Voleva piangere, voleva urlare, voleva buttare fuori tutta la rabbia e la disperazione che aveva dentro. Aprì la bocca e diede fiato. Un pianto echeggiò nell’aria. Risotto per un momento si stupì che dalla sua bocca stesse uscendo un urlo così acuto. Sembrava quasi quello di un bambino, anzi di un neonato. Gli ci volle un po’ per capire che quello non era il suo pianto, ma il latrato di un effettivo bambino nelle vicinanze.

Risotto si alzò in piedi tendendo bene le orecchie. Si chiese se si stesse inventando tutto, ma non era così. Vicino a lui ci stava veramente un neonato che piangeva. Si guardò intorno, e alla fine riuscì a localizzare da dove proveniva il pianto: un cespuglio lì vicino. Vi si avvicinò, e si accorse che il neonato era appoggiato dietro l’arbusto. Era piuttosto confuso, che cosa ci faceva un bambino lì? A maggior ragione perché era molto piccolo, al massimo qualche giorno di vita.

Il bambino era avvolto in una semplice copertina celeste, aveva un ciuffo di capelli blu elettrico e teneva gli occhi rigorosamente serrati.

Ah, ma certo, un altro bambino abbandonato dai genitori…” Dopo aver formulato questo pensiero Risotto si scosse leggermente, poi si decise a prendere in braccio il neonato. Da un piccolo spostamento della coperta si rese conto che era una femmina. Cominciò a cullarla al meglio che poteva, sussurrando frasine per farla calmare. Incredibilmente, dopo un po’ funzionò.

- Poverina, sei rimasta da sola? Sai, ti capisco, anche io sono da solo – Risotto un po’ si stupì di averlo detto. Nonostante avesse trovato quella bambina non più di dieci minuti prima, sentiva con lei una strana e improvvisa connessione. Ripensò al se stesso bambino, abbandonato dai propri genitori per il suo aspetto e condannato ad una vita di emarginazione e solitudine, dove, a parte per la cugina, non aveva mai conosciuto affetto.

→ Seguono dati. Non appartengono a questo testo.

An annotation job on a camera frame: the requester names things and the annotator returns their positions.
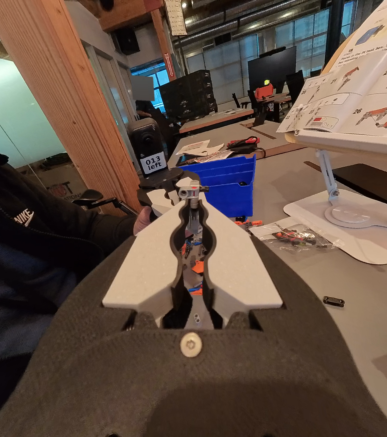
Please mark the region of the pile of loose brick parts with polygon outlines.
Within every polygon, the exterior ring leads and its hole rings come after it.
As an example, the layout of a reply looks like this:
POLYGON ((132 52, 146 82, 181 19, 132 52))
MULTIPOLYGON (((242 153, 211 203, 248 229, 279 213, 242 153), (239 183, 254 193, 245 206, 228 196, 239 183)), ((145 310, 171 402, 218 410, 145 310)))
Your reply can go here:
MULTIPOLYGON (((259 227, 263 225, 262 220, 250 221, 246 216, 236 217, 234 221, 235 225, 240 227, 242 230, 250 234, 251 228, 259 227)), ((202 242, 202 232, 203 228, 200 224, 197 227, 197 233, 194 233, 190 227, 186 228, 186 239, 185 243, 180 249, 180 254, 183 258, 183 269, 186 270, 188 276, 188 284, 186 288, 191 296, 202 296, 203 295, 203 281, 204 281, 204 259, 207 254, 207 249, 204 248, 202 242), (196 279, 192 281, 189 279, 192 271, 196 279)), ((242 257, 238 258, 240 261, 242 270, 244 270, 248 264, 246 259, 242 257)))

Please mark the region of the wooden pillar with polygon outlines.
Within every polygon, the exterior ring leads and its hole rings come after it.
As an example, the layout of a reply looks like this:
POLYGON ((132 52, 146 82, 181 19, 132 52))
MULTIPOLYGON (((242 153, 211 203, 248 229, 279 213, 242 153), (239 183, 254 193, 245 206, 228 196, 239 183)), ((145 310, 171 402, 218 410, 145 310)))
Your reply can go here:
POLYGON ((136 170, 65 2, 0 0, 0 40, 87 187, 140 211, 136 170))

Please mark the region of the hanging wall calendar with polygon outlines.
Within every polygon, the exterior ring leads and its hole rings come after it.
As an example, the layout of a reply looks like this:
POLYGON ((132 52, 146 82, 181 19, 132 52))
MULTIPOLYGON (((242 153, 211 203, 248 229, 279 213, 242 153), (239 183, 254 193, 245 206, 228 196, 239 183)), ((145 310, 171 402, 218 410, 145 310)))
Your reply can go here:
POLYGON ((186 36, 182 2, 180 0, 165 0, 164 5, 171 35, 186 36))

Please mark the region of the grey brick assembly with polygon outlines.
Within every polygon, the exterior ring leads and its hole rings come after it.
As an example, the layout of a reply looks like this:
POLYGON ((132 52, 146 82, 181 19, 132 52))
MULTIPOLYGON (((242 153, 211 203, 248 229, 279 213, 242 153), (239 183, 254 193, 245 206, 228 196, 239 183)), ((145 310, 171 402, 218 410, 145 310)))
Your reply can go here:
POLYGON ((197 180, 192 180, 189 186, 179 189, 179 198, 189 202, 189 221, 186 230, 193 235, 200 231, 199 195, 201 192, 208 193, 209 189, 209 186, 201 186, 197 180))

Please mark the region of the black monitor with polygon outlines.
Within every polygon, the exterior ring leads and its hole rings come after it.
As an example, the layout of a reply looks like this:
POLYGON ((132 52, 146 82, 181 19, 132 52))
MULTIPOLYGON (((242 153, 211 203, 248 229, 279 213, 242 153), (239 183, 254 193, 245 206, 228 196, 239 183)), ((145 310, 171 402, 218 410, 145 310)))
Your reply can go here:
POLYGON ((287 75, 296 72, 297 47, 248 61, 249 90, 255 91, 269 80, 277 94, 282 93, 287 75))

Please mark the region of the loose papers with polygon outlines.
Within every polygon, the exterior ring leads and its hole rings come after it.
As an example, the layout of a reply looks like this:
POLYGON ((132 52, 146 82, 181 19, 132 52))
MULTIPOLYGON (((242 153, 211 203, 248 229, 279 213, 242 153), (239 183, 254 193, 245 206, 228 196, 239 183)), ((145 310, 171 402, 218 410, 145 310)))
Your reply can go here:
POLYGON ((176 156, 179 157, 176 165, 181 167, 197 163, 224 160, 234 154, 234 152, 224 144, 211 146, 209 143, 210 140, 207 140, 183 146, 176 153, 176 156))

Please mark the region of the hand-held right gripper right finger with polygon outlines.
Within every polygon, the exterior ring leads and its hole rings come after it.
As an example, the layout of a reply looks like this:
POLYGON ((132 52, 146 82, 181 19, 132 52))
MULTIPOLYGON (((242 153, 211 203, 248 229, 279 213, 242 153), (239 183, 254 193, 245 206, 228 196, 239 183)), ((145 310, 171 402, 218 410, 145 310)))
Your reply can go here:
POLYGON ((249 234, 207 201, 198 210, 206 251, 203 301, 214 327, 225 327, 235 313, 281 308, 284 302, 249 234))

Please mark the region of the black office chair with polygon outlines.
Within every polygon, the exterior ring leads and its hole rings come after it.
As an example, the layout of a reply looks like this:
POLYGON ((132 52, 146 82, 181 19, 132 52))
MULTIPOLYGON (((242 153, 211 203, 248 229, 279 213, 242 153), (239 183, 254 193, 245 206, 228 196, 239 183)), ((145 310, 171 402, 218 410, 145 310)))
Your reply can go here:
POLYGON ((304 83, 305 80, 302 70, 299 70, 293 74, 286 75, 286 84, 292 104, 295 104, 295 101, 297 100, 302 88, 304 87, 304 83))

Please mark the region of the person's left hand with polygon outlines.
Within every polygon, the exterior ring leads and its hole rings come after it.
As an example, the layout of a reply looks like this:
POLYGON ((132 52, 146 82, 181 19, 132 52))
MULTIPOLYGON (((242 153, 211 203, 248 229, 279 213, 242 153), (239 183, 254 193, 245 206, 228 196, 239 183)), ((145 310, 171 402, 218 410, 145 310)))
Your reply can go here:
POLYGON ((137 236, 142 230, 148 227, 151 224, 151 215, 153 213, 153 209, 150 206, 145 206, 139 215, 136 218, 133 227, 133 235, 137 236))

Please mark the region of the metal ventilation duct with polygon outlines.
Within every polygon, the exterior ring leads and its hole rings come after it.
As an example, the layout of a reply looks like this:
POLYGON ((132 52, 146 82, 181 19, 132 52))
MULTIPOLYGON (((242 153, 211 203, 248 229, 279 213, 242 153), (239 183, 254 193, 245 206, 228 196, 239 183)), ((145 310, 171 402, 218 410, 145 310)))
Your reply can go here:
POLYGON ((234 20, 237 24, 245 24, 247 20, 264 18, 301 5, 317 5, 319 3, 320 1, 283 0, 269 1, 261 4, 259 2, 255 3, 254 1, 251 1, 232 7, 223 8, 214 13, 197 13, 185 19, 185 27, 187 35, 191 36, 203 30, 229 24, 234 20))

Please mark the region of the wooden post with red sign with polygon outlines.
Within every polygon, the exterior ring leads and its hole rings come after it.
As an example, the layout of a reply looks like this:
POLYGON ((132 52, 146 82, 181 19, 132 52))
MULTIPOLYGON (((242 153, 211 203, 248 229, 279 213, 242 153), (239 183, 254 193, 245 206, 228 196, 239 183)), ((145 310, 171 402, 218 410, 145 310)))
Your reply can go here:
POLYGON ((169 81, 172 82, 177 79, 176 71, 173 64, 173 59, 171 55, 170 46, 168 44, 168 39, 165 34, 163 18, 160 9, 155 9, 151 11, 151 17, 153 20, 154 29, 156 31, 159 48, 162 54, 162 58, 165 63, 165 68, 168 74, 169 81))

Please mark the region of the white book stand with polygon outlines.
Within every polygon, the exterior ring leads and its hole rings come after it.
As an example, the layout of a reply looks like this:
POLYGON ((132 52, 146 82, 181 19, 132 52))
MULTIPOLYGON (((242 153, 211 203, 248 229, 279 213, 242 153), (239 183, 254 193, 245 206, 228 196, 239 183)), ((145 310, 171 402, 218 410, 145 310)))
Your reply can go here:
POLYGON ((387 264, 387 205, 348 190, 334 179, 329 152, 371 155, 387 160, 387 136, 300 130, 291 142, 316 149, 326 191, 287 205, 284 211, 367 264, 387 264))

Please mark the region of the open instruction booklet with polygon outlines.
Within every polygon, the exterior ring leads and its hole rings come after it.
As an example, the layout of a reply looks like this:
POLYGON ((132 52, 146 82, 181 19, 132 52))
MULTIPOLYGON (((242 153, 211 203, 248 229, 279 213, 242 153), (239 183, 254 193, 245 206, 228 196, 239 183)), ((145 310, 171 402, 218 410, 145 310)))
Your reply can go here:
POLYGON ((277 132, 387 136, 387 51, 307 79, 277 132))

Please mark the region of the blue plastic bin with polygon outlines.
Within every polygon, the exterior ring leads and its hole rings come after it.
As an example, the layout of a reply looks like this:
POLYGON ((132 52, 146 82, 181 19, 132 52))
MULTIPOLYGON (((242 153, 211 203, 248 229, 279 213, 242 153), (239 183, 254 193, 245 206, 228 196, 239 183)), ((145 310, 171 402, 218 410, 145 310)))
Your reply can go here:
POLYGON ((205 163, 182 166, 195 173, 201 185, 208 186, 206 199, 227 217, 253 215, 253 183, 256 157, 231 157, 205 163))

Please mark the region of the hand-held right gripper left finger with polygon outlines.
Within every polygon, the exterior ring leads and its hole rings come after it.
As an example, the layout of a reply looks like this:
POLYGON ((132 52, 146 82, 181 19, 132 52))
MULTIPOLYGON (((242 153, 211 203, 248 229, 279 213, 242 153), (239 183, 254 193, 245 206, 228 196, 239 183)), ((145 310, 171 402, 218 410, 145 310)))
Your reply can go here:
POLYGON ((170 313, 186 324, 192 298, 183 280, 180 250, 189 221, 188 201, 181 201, 137 234, 102 300, 105 308, 150 313, 158 325, 170 313))

Anche quella bambina sarebbe potuta finire come lui? Chi poteva dirlo. Di certo se lui non fosse passato proprio di lì lei sarebbe morta di stenti o mangiata da qualche animale. Oppure, se fosse stata trovata da qualcuno, sarebbe stata sicuramente messa in un orfanotrofio dove non vi era la possibilità certa che venisse adottata.

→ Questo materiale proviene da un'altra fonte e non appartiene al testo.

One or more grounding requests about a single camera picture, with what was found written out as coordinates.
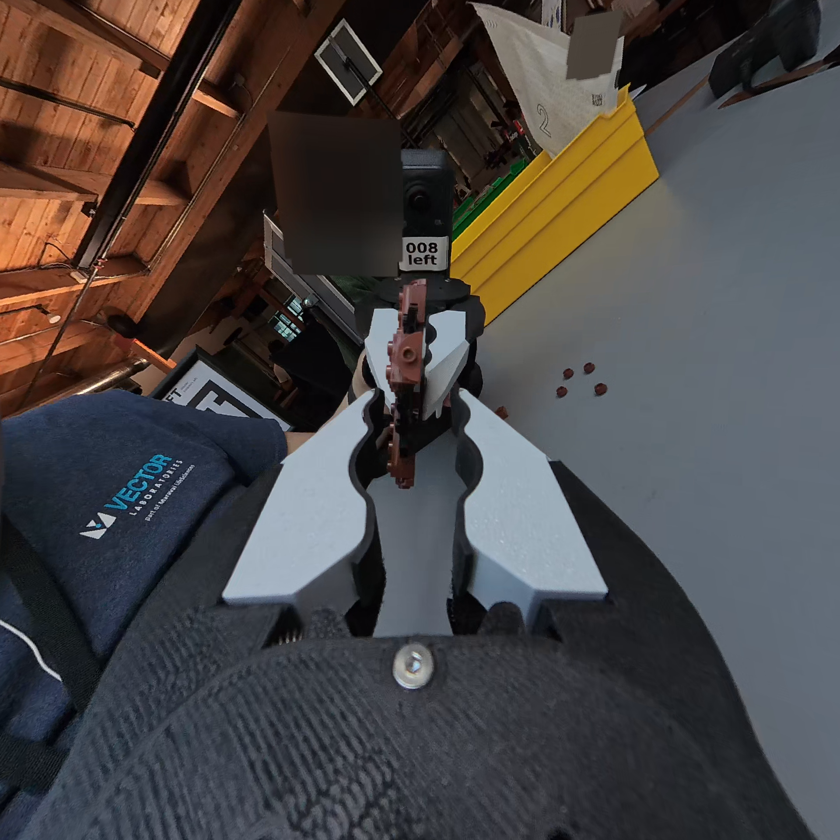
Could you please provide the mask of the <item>green plastic bin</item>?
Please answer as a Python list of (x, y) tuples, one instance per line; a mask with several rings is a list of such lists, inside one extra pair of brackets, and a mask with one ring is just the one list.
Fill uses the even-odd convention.
[(515, 162), (506, 175), (497, 178), (494, 182), (485, 187), (477, 196), (470, 196), (466, 198), (456, 207), (453, 217), (454, 225), (452, 240), (456, 240), (458, 236), (461, 236), (466, 231), (467, 227), (475, 222), (478, 216), (483, 214), (488, 207), (496, 199), (498, 199), (505, 190), (508, 189), (509, 185), (519, 177), (519, 175), (527, 167), (528, 163), (529, 161), (525, 160)]

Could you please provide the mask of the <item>yellow plastic bin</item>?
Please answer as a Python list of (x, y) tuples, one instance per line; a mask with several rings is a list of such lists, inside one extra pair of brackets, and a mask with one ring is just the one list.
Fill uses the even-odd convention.
[(489, 325), (659, 178), (624, 87), (555, 157), (542, 152), (458, 236), (452, 272)]

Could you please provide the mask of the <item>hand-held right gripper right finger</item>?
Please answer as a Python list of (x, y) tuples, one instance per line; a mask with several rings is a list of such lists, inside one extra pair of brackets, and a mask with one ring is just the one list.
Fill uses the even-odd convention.
[(453, 597), (485, 609), (509, 602), (601, 601), (607, 586), (549, 458), (469, 392), (451, 395), (458, 498)]

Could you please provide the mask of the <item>brown black brick assembly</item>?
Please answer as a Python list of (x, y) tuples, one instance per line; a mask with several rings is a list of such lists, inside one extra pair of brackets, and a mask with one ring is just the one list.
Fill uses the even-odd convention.
[(397, 329), (387, 345), (385, 367), (385, 378), (393, 394), (387, 471), (398, 488), (409, 490), (415, 480), (414, 435), (423, 420), (427, 280), (407, 282), (397, 303)]

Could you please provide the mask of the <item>white numbered paper bag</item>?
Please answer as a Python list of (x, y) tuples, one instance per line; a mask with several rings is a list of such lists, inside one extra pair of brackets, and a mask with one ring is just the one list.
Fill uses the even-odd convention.
[(537, 145), (556, 157), (617, 105), (623, 63), (619, 11), (578, 17), (571, 35), (473, 3)]

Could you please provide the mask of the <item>grey desk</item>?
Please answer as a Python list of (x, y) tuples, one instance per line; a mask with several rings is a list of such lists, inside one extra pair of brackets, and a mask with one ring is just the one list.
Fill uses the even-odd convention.
[(669, 113), (711, 62), (636, 100), (658, 180), (486, 328), (481, 398), (665, 563), (838, 838), (838, 68)]

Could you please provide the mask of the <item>grey flat panel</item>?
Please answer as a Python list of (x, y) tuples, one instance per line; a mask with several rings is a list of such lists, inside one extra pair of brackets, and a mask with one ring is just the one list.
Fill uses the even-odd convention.
[(348, 341), (361, 347), (364, 340), (357, 331), (354, 304), (333, 279), (323, 275), (300, 275), (286, 256), (285, 241), (280, 228), (268, 210), (262, 212), (264, 232), (264, 262), (269, 273), (284, 284), (309, 308), (323, 316)]

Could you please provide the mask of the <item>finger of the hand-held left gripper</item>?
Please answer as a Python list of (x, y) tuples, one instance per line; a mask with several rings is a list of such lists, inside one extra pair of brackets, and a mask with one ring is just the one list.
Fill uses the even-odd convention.
[(399, 326), (400, 313), (398, 310), (376, 308), (373, 310), (371, 327), (364, 342), (366, 361), (373, 375), (375, 386), (383, 392), (385, 397), (394, 396), (386, 377), (386, 368), (391, 363), (387, 347), (392, 342)]
[(445, 398), (452, 390), (469, 356), (466, 313), (446, 310), (427, 318), (425, 339), (430, 361), (425, 364), (422, 420), (440, 417)]

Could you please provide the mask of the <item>black pole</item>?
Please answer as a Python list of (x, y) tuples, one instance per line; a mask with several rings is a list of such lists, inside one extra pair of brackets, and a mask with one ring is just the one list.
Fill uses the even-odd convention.
[(382, 97), (381, 97), (381, 96), (380, 96), (380, 95), (379, 95), (379, 94), (375, 91), (375, 89), (373, 88), (372, 83), (370, 83), (368, 80), (366, 80), (366, 79), (364, 78), (364, 75), (363, 75), (363, 73), (361, 72), (361, 70), (360, 70), (360, 69), (359, 69), (359, 68), (355, 65), (355, 63), (352, 61), (352, 59), (351, 59), (349, 56), (346, 56), (345, 54), (342, 54), (342, 56), (343, 56), (343, 57), (342, 57), (342, 59), (341, 59), (341, 60), (342, 60), (342, 63), (343, 63), (344, 68), (345, 68), (346, 70), (348, 70), (348, 71), (349, 71), (349, 72), (353, 75), (353, 77), (354, 77), (354, 78), (355, 78), (355, 79), (356, 79), (356, 80), (357, 80), (357, 81), (358, 81), (358, 82), (362, 85), (363, 89), (364, 89), (364, 90), (365, 90), (365, 91), (366, 91), (366, 92), (367, 92), (367, 93), (368, 93), (371, 97), (373, 97), (374, 101), (375, 101), (375, 102), (376, 102), (376, 103), (377, 103), (377, 104), (378, 104), (378, 105), (382, 108), (382, 110), (385, 112), (385, 115), (386, 115), (386, 116), (387, 116), (390, 120), (392, 120), (392, 121), (396, 122), (397, 127), (398, 127), (398, 128), (399, 128), (399, 130), (400, 130), (400, 134), (402, 135), (402, 139), (403, 139), (403, 141), (404, 141), (405, 147), (407, 147), (407, 148), (409, 148), (409, 149), (414, 149), (414, 150), (419, 149), (419, 146), (417, 145), (417, 142), (414, 140), (414, 138), (412, 137), (412, 135), (404, 129), (404, 127), (403, 127), (403, 125), (402, 125), (401, 121), (399, 120), (399, 118), (397, 118), (397, 117), (396, 117), (396, 115), (394, 114), (394, 112), (393, 112), (393, 111), (389, 108), (389, 106), (385, 103), (385, 100), (384, 100), (384, 99), (382, 99)]

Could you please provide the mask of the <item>black framed marker sign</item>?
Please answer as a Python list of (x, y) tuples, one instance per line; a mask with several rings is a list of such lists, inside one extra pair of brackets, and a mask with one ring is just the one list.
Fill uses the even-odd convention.
[(288, 412), (270, 400), (274, 393), (267, 374), (259, 373), (237, 351), (228, 360), (196, 346), (152, 390), (150, 398), (229, 417), (268, 418), (291, 431), (295, 424)]

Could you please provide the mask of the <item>person in navy shirt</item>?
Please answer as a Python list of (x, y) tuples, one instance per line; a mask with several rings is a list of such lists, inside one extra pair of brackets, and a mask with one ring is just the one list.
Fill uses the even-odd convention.
[(292, 451), (275, 420), (114, 390), (2, 421), (2, 515), (107, 664), (197, 531)]

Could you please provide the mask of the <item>white framed light panel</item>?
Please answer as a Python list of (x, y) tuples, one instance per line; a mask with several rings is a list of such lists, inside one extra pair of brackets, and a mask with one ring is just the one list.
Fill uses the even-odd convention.
[(351, 107), (357, 106), (382, 77), (383, 69), (343, 18), (314, 57)]

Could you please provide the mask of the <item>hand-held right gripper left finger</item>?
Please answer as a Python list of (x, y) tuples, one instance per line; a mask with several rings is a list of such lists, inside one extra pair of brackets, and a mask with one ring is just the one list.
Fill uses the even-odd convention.
[(377, 469), (369, 391), (287, 456), (222, 597), (229, 605), (368, 606), (384, 580), (368, 494)]

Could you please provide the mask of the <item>black power adapter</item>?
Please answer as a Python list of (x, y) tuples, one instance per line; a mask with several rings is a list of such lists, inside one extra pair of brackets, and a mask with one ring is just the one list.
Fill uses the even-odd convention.
[(729, 90), (751, 86), (756, 71), (778, 55), (771, 32), (754, 28), (736, 38), (714, 59), (708, 85), (715, 99)]

Risotto scosse la testa. L’avrebbe tenuta lui. L’avrebbe protetta con tutto se stesso, voleva dare un senso a quell’incontro, voleva che quella bambina fosse felice. Voleva una seconda chance nella vita.

Alzò gli occhi al cielo. Non si era neanche accorto che era calato il buio. Sopra di lui si ergeva un meraviglioso cielo stellato, vastissimo. Non aveva mai visto una cosa del genere. Era meraviglioso. Una lacrima gli scese dall’occhio, e tornò a guardare la bambina.

- Stella… Sì, Stella. Ti… chiamerai così…

Portandosi la bambina al petto, finalmente, pianse.